One of our vessels, the Safari Spirit, burned down at the harbor last week, and the crew has been laid off or thrown in to a new job, a demotion by necessity, onto a new ship. The Safari Endeavour is still afloat, with a full crew working every hour of every day to get it ready for embarkation, and I should be so grateful that it was not my ship that burned. But all I can think is, if it had been, if I had been on the Spirit, I could go home, and crawl into bed, and go back to my normal life and nobody could blame me because my ship no longer existed.
Of course, I can always just gloss over it. Glossing is an art, like everything else, and I've mastered it. I've mastered the wild, envy-inducing elevator pitch of my life:I'm going to live aboard a boat, and soon we're heading to Southeast Alaska and I'll be there all summer leading kayak trips through Glacier Bay and being a medic and on the weekends, until we leave the harbor, I go on these huge climbing adventures.
You see? Look how I can word it so that everything sounds so perfect.
I'd rather tell it like that.
I'd rather not tell the second story at all, because I don't want anyone to know what a rough time I'm having, how terrible I am right now at my job, at my own life.
6 comments:
I'm as sure in your ability to excel in any challenge you're faced with as I'm sure the sun will rise in the morning. You're a crazy strong lady with a crazy strong spirit. This little hiccup is nothing but just that, a hiccup. Even if you think all of what I'm saying is as corny as Kansas in August (also corny), just know that I believe in you. No matter what.
Love you, st***.
It takes guts to do something new, something you're not sure you CAN do…but it takes more guts to tell the world how you're feeling and what you're going through. Thanks… :)

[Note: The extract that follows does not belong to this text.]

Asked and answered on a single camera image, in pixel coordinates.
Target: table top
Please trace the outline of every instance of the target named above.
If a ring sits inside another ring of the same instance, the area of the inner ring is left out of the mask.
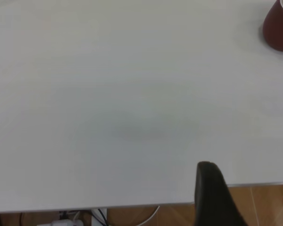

It takes guts to try something totally new and strange, something you don't know if you CAN do…it takes even more guts to tell us about it. Thanks… :)
Hi, I washed up on The Wilder Coast a couple of months ago and I've been following your adventures since.. wishing you all the best for the next one!
(And thanks for making my coffee breaks so enjoyable, too!)
came by to see you because i live vicariously through you. i am such a chicken shit i am not certain i could reach your heights. keep making me dream.